Avro has schema, but is somewhat more complicated and not widely used
(yet?).

Please see also:

https://issues.apache.org/jira/browse/NIFI-978

https://issues.apache.org/jira/browse/NIFI-901

Opinions?

Thanks
Toivo




--
View this message in context: http://apache-nifi-developer-list.39713.n7.nabble.com/Common-data-exchange-formats-and-tabular-data-tp3508.html
Sent from the Apache NiFi Developer List mailing list archive at Nabble.com.

Re: Common data exchange formats and tabular data

Posted by Joe Witt <jo...@gmail.com>.

Toivo,

At a framework level NiFi itself is format/schema agnostic.  It holds
maps of strings (attributes) and a chunk of zero or more bytes
(payload) on a per flowfile basis.  Those bytes could be anything.  In
looking at the majority of processors they exist to deal with
protocols of exchange between systems and generally are also type
agnostic.  In looking at others we see things that work with JSON,
XML, Avro, CSV, text files, etc..  These processors inherently are
meant to deal with those formats.

Now, with the inclusion of processors that pull from and send to
databases we've hit the need for a way to serialize that data while it
lives in NiFi.  We also need these for things like writing to Accumulo
or HBase and presumably other systems as well.  These are systems for
which the 'structure' of the data is in many ways controlled by their
model (mutations, rows, etc...) So, for these I definitely see what
you mean about us centering on some recommended and fully tooled
formats.  The devil of course is always in the schema details.

When pulling from Solr, or a database, or pushing to accumulo or hbase
or other such systems I do think we can/should find a standard.

Joe

On Sat, Jan 2, 2016 at 5:03 AM, Toivo Adams <to...@gmail.com> wrote:
> I was occupied with other things lately and didn't have time to deal with
> this.
>
> In my opinion clear statement which formats are recommended by NiFi helps a
> lot newcomers and processor writers. Also it helps to create Lego like
> pieces which fits together without incompatibility worries.
>
> In ideal world I'd like have one or two “correct data exchange format”.
> But reality is different.
> Different users have different needs and habits, so there is a need for many
> formats.
>
> I prefer to have few 'recommended core formats' which processors should
> support in the way or the other.
> And Convert processors for all other formats.
>
> But I am not sure how to reach consensus.
>
>
> Thanks
> Toivo
>
>
>
>
> --
> View this message in context: http://apache-nifi-developer-list.39713.n7.nabble.com/Common-data-exchange-formats-and-tabular-data-tp3508p6009.html
> Sent from the Apache NiFi Developer List mailing list archive at Nabble.com.

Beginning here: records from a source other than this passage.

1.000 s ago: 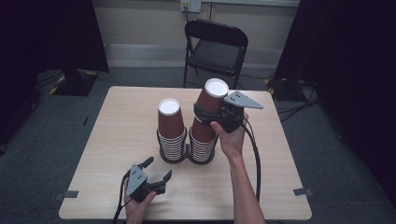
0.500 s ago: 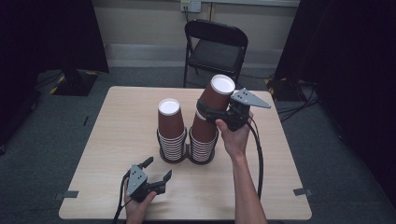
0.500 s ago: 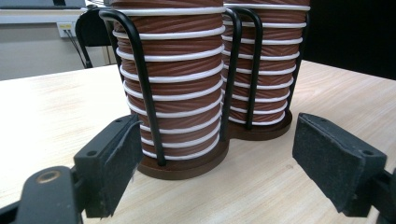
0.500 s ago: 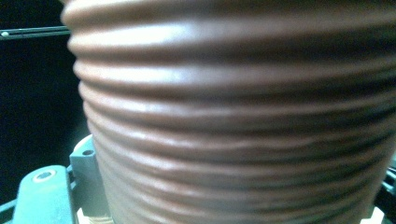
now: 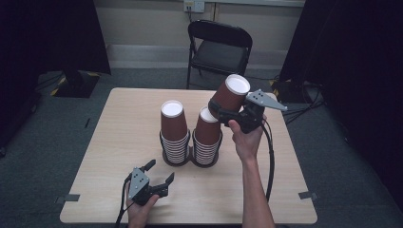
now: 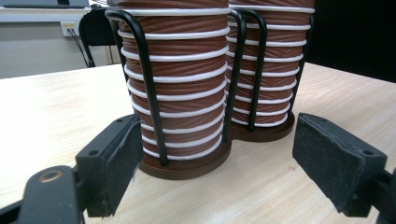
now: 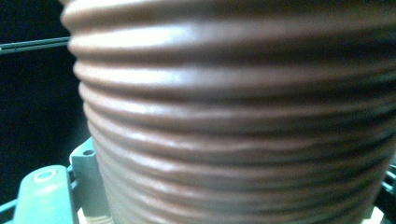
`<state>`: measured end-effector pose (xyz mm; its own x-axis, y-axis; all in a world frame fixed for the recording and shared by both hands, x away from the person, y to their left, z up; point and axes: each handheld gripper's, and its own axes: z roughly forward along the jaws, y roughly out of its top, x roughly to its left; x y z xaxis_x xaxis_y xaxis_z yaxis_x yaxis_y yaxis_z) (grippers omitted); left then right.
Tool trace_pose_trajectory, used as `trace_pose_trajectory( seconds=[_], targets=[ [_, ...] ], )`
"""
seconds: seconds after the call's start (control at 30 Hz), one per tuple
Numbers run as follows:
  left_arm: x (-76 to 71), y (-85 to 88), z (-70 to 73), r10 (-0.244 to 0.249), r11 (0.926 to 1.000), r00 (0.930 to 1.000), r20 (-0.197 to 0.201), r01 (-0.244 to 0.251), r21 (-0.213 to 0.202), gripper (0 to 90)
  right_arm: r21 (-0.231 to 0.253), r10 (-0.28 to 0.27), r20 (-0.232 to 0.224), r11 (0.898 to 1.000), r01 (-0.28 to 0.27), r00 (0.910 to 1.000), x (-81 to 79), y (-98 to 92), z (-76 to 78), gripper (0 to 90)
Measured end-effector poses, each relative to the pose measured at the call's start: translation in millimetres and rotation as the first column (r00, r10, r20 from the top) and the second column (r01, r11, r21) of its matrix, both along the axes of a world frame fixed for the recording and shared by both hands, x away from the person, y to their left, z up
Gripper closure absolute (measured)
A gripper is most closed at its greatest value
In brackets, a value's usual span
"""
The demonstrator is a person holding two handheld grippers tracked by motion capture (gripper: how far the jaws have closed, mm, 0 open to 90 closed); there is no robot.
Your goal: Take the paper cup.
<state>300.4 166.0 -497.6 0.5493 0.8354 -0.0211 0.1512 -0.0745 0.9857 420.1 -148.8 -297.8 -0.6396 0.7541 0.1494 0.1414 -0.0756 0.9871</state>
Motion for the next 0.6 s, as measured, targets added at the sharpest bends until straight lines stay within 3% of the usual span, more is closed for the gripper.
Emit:
trace_pose_trajectory(
  seconds=[0.27,0.6],
  targets=[
    [-0.3,1.0,-0.2,-0.003,1.0,1.0,0.002,0.003,-0.009,15.7,-0.004,-0.025,-0.023,1.0,0.025,0.9994,-5.7,-12.6,-2.5,13.9],
    [0.3,1.4,-0.1,-0.008,0.9999,1.0,-0.002,0.008,-0.014,15.8,0.03,-0.051,-0.053,0.998,0.052,0.9973,-13.8,-32.1,-12.7,14.1]
  ],
)
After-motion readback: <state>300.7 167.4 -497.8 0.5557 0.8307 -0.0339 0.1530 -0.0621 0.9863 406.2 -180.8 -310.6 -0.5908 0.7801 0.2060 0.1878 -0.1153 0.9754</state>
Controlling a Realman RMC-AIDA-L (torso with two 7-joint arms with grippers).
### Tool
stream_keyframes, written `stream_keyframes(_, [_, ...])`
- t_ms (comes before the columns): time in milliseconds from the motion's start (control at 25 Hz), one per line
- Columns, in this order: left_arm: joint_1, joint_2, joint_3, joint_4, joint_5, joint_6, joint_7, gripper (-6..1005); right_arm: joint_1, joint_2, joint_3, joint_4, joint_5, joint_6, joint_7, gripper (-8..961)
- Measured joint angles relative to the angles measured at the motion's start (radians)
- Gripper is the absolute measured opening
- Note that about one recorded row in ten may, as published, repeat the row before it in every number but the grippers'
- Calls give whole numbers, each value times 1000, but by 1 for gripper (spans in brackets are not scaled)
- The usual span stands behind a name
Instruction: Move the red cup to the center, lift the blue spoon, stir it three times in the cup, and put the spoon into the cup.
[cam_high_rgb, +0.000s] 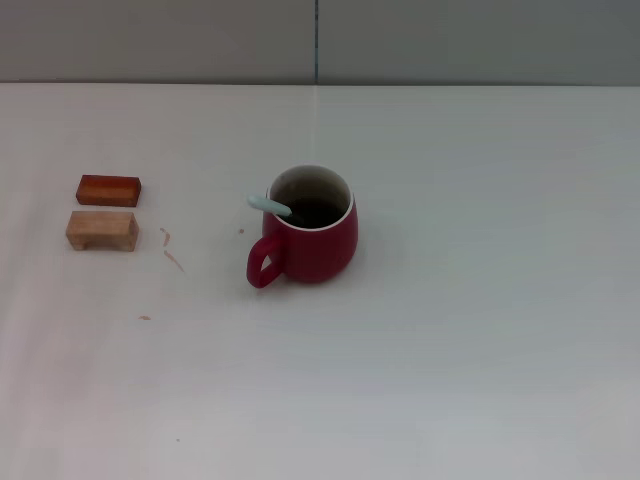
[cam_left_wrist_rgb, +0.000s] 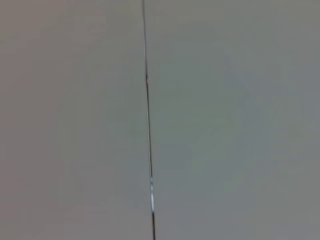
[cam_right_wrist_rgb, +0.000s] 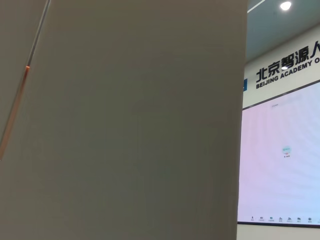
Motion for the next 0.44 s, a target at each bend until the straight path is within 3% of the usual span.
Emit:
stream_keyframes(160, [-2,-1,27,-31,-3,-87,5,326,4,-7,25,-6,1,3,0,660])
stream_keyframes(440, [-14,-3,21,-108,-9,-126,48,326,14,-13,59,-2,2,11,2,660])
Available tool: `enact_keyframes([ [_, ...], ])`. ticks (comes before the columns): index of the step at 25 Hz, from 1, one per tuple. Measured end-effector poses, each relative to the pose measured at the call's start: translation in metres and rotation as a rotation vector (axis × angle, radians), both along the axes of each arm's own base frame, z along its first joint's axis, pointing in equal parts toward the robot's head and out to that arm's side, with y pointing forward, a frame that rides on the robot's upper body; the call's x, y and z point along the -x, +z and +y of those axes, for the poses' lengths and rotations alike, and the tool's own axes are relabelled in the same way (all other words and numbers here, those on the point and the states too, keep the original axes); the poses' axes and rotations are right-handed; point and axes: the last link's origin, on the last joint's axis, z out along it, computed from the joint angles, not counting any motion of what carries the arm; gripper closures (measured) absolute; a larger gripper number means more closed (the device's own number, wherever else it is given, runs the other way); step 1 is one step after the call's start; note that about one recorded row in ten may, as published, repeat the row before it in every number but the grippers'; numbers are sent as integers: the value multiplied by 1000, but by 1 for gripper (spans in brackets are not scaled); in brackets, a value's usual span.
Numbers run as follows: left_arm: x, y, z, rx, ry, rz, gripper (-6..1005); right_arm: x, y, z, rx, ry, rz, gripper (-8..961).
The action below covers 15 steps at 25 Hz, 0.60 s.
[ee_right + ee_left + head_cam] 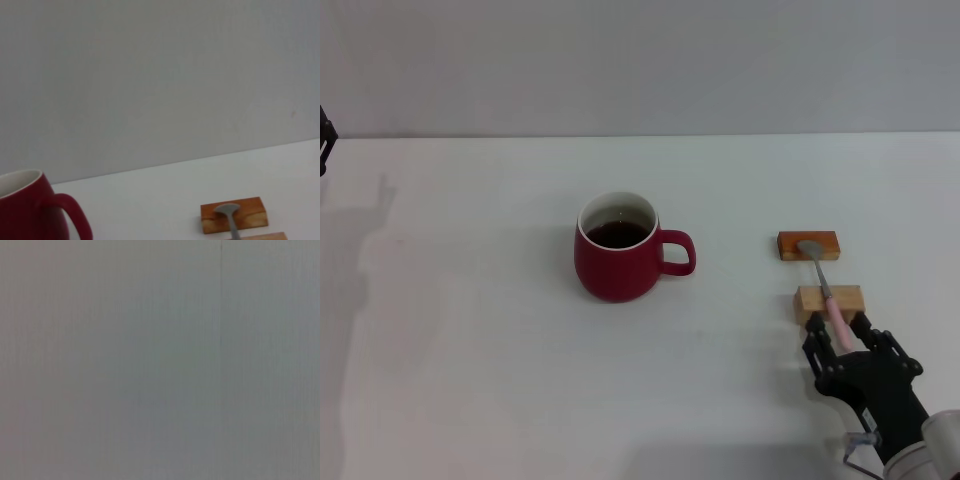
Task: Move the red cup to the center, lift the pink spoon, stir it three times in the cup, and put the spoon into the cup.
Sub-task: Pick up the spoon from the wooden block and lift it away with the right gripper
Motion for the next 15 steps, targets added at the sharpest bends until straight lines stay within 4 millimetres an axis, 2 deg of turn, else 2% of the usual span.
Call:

Re: Common data exchange formats and tabular data

Posted by Toivo Adams <to...@gmail.com>.

I was occupied with other things lately and didn't have time to deal with
this.

In my opinion clear statement which formats are recommended by NiFi helps a
lot newcomers and processor writers. Also it helps to create Lego like
pieces which fits together without incompatibility worries.

In ideal world I'd like have one or two “correct data exchange format”.
But reality is different.
Different users have different needs and habits, so there is a need for many
formats.

I prefer to have few 'recommended core formats' which processors should
support in the way or the other.
And Convert processors for all other formats.

But I am not sure how to reach consensus.


Thanks
Toivo




--
View this message in context: http://apache-nifi-developer-list.39713.n7.nabble.com/Common-data-exchange-formats-and-tabular-data-tp3508p6009.html
Sent from the Apache NiFi Developer List mailing list archive at Nabble.com.

Re: Common data exchange formats and tabular data

Posted by Joe Witt <jo...@gmail.com>.

Toivo - this thread seems important and does not appear to have come
to a resolution.  Do you want to pick this back up or are you
comfortable with where it is as for now?

On Wed, Dec 2, 2015 at 12:39 PM, dcave <dc...@ssglimited.com> wrote:
> Adding multiple input and output format support would complicate the
> usability and ongoing maintenance of the SQL/NoSQL processors.
> Additionally, as you suggested it is impossible to select a "correct" format
> or set of formats that can handle all potential needs.
>
> A simpler and more streamlined solution is to put the emphasis on having
> Convert processors available that can handle specific cases as they come up
> as your last comment suggested.  This also keeps processor focus on one
> specific task rather than having Get/Put/Convert hybrids that can lead to
> unneeded complexity and code bloat.
>
> This is in line with Benjamin's line of work.
>
>
>
> --
> View this message in context: http://apache-nifi-developer-list.39713.n7.nabble.com/Common-data-exchange-formats-and-tabular-data-tp3508p5551.html
> Sent from the Apache NiFi Developer List mailing list archive at Nabble.com.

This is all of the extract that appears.